La città ha dedicato una grande lapide ai negoziatori Vassallo e Bernardi, insigniti di medaglia d’oro al valor civile: «Parroco nel Comune non esitava, all’ingiunzione dell’ufficiale comandante di un reparto di SS e dietro formale impegno che solo in tal modo si sarebbero evitate spietate rappresaglie ai danni della comunità cittadina, a recarsi con altro animoso nel campo partigiano per ottenere la restituzione dei due militari tedeschi fatti prigionieri. Condotta a termine con successo la missione, venne trattenuto come ostaggio dai tedeschi che avevano iniziato la distruzione della città e il massacro dei cittadini. Maltrattato e seviziato, veniva abbattuto con il compagno a colpi di arma da fuoco nel cortile di uno stabile dato alle fiamme. Fulgido esempio di coraggiosa dedizione e di sublime altruismo spinto fino all’estremo sacrificio».

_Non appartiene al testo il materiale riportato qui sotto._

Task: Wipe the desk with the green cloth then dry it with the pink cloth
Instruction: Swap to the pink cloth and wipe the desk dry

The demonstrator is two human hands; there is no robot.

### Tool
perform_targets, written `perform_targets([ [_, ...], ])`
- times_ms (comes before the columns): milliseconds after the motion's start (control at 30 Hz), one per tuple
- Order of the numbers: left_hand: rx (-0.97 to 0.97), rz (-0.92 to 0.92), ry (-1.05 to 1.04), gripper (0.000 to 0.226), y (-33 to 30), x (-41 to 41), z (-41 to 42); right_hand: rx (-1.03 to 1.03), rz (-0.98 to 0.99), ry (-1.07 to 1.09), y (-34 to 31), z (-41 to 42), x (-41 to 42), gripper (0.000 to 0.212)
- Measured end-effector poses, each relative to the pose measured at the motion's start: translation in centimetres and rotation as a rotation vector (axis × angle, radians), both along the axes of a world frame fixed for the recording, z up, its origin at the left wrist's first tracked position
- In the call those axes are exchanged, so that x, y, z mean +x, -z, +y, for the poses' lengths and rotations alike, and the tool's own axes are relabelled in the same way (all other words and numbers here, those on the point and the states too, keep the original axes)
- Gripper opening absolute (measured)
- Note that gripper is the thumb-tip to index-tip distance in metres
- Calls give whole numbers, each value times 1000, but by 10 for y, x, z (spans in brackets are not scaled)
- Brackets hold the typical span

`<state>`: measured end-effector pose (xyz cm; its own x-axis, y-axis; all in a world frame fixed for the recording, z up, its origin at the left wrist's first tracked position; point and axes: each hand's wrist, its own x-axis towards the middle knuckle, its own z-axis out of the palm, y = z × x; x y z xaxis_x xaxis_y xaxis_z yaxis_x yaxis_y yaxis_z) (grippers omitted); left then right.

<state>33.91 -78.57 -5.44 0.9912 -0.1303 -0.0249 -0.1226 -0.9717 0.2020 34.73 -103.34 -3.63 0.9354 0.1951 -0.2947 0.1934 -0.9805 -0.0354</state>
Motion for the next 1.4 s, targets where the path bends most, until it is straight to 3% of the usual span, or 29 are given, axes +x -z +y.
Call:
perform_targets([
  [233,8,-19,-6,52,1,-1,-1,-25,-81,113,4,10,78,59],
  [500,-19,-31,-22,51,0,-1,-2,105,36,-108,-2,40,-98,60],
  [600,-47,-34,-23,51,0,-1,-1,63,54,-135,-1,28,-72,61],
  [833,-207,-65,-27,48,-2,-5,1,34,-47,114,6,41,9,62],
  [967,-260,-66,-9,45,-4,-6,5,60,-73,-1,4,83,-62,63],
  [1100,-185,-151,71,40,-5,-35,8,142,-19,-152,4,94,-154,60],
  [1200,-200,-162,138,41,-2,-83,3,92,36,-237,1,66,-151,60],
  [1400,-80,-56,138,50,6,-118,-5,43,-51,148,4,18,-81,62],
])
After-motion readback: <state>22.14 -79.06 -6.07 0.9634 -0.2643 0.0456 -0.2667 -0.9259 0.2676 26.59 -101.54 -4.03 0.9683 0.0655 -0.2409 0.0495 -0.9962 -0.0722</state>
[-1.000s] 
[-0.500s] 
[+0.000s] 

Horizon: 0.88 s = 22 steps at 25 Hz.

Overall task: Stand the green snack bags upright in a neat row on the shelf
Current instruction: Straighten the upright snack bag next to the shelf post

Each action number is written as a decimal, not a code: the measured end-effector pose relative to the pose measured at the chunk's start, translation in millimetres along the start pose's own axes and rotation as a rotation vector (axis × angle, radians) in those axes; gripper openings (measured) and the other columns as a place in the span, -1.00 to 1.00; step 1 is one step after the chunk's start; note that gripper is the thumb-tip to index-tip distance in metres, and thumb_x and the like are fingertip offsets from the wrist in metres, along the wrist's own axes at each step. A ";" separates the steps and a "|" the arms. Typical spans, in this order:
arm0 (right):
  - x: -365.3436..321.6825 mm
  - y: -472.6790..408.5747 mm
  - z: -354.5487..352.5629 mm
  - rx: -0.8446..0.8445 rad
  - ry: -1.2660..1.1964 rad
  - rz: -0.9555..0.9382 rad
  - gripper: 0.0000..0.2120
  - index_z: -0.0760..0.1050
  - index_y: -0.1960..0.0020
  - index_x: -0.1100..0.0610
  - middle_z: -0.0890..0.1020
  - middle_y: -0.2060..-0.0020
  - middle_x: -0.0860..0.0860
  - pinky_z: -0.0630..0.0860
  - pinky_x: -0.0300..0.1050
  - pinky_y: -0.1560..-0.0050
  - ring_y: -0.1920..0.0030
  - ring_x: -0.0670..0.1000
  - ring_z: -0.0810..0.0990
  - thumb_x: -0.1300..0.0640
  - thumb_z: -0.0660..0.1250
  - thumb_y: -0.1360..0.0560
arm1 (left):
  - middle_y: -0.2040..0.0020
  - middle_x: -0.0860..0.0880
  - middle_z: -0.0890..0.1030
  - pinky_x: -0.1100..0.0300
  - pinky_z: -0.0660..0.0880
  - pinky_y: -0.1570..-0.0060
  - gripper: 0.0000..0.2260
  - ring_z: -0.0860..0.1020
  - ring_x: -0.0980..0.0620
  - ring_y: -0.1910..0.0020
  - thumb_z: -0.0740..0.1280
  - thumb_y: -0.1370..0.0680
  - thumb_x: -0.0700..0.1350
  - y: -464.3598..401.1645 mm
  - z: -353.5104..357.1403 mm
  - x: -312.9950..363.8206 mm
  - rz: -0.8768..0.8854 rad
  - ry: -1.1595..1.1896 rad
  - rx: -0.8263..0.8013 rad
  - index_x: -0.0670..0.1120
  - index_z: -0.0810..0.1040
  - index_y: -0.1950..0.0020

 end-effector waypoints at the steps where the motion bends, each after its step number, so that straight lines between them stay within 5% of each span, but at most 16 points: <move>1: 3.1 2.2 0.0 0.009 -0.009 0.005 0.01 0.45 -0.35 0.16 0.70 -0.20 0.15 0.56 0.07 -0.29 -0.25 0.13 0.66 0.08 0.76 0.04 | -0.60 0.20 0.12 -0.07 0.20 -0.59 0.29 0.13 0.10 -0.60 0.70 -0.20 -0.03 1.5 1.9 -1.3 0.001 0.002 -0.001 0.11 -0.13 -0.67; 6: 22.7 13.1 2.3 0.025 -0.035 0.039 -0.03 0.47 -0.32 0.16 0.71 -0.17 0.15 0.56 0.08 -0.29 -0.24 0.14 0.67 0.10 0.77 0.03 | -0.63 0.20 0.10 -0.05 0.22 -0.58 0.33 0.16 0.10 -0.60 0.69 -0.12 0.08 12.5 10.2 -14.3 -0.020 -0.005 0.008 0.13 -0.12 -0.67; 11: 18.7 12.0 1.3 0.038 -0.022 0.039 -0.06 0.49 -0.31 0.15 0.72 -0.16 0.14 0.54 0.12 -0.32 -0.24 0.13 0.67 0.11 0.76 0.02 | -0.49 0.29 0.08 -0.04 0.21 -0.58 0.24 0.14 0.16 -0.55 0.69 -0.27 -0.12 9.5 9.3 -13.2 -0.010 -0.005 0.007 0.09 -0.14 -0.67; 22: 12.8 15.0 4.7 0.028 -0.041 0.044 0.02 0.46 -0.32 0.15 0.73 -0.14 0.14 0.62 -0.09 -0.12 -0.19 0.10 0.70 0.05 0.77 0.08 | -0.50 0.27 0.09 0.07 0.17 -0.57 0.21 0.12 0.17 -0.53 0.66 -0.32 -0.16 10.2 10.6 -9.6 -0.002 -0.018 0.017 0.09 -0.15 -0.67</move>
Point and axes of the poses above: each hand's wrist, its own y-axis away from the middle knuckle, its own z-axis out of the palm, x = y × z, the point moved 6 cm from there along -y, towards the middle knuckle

Il 31 maggio 2013, nel monastero delle Clarisse a Boves, il vescovo di Cuneo e Fossano, mons. Giuseppe Cavallotto, ha aperto la causa di beatificazione, felicemente conclusa un anno dopo. Don Giuseppe Bernardi, nato a Caraglio il 25 novembre 1897, combatte nel primo conflitto mondiale e ne esce convinto che la guerra «è un’inutile strage». Sacerdote dal 1923, arriva a Boves come parroco nel 1938. Don Mario Ghibaudo, nato a Borgo San Dalmazzo il 19 gennaio 1920, fin da piccolo adotta la parola d’ordine «Fare tutto con entusiasmo». Sacerdote nel giugno 1943, giunge a Boves due mesi prima della strage: è ucciso a soli 23 anni.
Il postulatore, don Bruno Mondino, parroco a Boves, ricorda: «All’inizio era più riconoscenza verso questi due preti straordinari, poi mi sono reso conto che intorno a questa storia si stava creando un forte interesse. Lo stupore è stato quello di trovarci di fronte a ricordi vivi, precisi e freschi».
Grazie al loro eroismo il Piemonte santo si arricchisce delle splendide testimonianze di due eroi di bontà e mitezza, misericordia e perdono, fede e carità.